Among the entries below, find all lines that include "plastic" and copy them.

'''

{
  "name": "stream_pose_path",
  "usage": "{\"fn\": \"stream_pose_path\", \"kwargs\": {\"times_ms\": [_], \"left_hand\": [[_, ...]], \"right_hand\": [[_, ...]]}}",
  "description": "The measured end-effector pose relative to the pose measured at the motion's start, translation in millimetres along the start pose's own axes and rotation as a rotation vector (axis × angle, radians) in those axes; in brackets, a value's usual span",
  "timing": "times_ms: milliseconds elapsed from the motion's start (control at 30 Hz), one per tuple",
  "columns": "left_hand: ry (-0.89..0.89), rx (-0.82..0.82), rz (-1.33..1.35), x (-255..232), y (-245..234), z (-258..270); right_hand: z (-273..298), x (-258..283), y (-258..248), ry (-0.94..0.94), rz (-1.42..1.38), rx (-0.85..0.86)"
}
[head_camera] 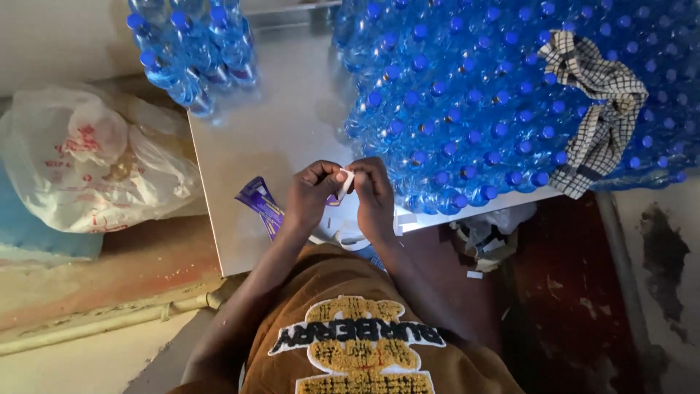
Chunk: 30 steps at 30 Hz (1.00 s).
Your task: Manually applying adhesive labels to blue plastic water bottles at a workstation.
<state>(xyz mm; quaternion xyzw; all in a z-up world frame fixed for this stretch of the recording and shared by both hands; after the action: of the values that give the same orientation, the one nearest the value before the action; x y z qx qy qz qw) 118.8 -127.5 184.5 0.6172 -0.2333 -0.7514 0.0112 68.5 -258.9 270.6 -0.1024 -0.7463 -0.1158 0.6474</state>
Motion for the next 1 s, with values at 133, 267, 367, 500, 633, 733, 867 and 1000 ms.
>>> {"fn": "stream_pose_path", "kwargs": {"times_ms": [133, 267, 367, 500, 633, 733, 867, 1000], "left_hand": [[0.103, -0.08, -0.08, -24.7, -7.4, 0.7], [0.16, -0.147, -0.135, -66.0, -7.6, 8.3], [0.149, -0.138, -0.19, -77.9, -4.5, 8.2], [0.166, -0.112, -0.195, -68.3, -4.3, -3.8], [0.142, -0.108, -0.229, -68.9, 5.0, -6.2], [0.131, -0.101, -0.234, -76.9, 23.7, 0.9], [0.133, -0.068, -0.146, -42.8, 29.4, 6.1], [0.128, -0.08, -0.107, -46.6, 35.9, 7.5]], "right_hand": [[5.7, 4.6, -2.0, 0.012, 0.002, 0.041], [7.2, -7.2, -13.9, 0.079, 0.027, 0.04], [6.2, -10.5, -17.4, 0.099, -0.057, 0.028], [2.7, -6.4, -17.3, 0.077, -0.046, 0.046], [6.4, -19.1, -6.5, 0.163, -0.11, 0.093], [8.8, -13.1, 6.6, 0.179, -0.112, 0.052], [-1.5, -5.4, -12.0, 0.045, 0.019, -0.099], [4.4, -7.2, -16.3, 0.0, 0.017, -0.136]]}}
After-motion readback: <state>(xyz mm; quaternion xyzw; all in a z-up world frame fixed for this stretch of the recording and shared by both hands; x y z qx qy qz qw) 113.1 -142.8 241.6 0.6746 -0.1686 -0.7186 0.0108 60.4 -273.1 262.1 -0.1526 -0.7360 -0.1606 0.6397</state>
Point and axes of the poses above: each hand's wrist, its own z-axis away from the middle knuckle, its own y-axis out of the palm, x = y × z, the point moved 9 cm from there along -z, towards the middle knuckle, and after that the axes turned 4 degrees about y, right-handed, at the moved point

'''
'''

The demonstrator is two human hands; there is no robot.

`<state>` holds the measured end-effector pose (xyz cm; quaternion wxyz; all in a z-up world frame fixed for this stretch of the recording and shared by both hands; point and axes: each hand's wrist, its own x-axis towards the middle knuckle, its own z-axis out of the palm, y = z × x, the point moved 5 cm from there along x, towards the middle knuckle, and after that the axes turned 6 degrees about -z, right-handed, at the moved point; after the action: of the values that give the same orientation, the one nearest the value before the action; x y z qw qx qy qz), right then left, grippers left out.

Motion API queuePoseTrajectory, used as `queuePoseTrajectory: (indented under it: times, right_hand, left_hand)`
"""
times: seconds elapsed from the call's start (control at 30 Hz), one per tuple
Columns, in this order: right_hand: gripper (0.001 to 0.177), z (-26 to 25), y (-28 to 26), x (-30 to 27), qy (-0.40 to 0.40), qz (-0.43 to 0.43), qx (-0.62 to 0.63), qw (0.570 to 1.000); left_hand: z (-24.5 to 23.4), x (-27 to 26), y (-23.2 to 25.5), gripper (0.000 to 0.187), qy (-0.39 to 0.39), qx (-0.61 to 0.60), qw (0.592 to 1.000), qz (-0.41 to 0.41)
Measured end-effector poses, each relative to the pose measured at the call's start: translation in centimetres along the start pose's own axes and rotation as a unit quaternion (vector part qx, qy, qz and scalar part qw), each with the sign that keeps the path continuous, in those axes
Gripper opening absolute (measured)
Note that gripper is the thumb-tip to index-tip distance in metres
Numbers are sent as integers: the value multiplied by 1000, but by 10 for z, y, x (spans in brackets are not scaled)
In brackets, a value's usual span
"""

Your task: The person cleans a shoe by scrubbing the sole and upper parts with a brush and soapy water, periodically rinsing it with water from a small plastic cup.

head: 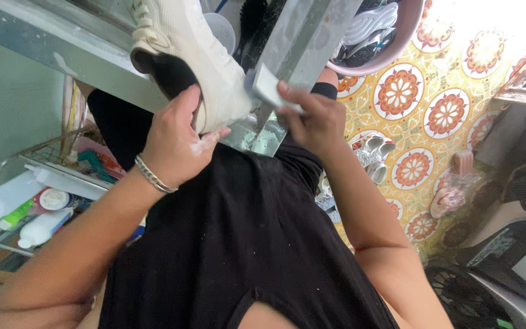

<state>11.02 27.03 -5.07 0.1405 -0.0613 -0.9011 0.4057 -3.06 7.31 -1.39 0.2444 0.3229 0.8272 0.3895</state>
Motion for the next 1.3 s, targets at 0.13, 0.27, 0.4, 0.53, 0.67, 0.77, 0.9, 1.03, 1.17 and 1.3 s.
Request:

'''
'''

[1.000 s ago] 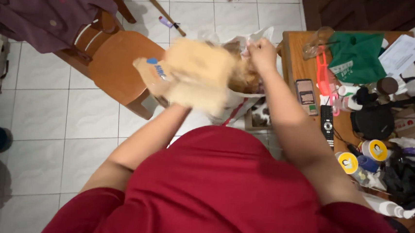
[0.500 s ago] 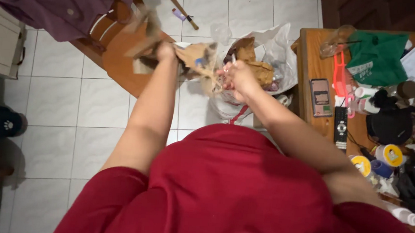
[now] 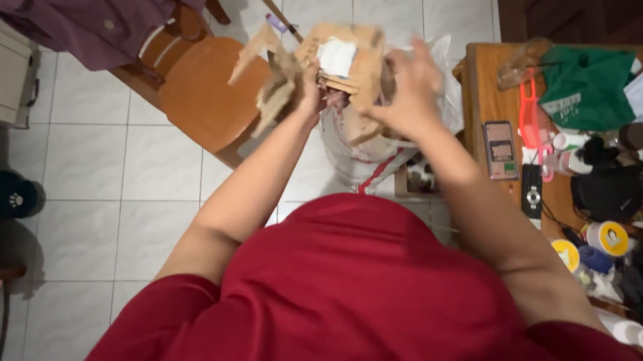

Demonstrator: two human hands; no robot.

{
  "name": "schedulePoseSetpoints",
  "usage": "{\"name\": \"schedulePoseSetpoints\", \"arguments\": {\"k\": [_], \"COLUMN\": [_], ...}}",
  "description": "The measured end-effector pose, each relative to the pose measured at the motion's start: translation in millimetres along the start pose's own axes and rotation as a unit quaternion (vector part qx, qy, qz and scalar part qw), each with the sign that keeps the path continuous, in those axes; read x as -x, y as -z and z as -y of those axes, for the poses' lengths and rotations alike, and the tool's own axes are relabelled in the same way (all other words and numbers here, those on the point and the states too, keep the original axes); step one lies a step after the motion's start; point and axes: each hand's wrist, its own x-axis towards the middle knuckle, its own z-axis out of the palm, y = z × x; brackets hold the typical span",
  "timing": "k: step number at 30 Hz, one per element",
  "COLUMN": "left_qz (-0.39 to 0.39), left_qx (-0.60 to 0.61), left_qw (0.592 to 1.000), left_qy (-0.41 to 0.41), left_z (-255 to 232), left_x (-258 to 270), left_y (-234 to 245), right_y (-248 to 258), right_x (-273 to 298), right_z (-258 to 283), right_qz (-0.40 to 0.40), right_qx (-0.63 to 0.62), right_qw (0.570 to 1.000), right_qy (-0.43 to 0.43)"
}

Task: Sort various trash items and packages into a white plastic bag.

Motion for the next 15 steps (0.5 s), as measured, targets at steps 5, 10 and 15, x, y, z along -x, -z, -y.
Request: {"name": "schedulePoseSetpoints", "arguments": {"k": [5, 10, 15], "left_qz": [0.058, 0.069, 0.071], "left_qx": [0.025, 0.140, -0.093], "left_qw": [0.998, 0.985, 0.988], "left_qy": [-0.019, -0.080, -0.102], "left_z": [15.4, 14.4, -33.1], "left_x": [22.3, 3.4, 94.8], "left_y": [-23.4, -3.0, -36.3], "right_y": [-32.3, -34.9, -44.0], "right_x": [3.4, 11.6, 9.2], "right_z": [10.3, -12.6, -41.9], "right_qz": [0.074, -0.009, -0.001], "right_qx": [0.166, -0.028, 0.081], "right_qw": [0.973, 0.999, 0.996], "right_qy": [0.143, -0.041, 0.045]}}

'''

#### RESPONSE TO THE EXERCISE
Your task: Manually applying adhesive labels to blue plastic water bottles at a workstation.
Your task: The person cleans a shoe by scrubbing the sole and upper parts with a brush and soapy water, periodically rinsing it with water from a small plastic cup.
Task: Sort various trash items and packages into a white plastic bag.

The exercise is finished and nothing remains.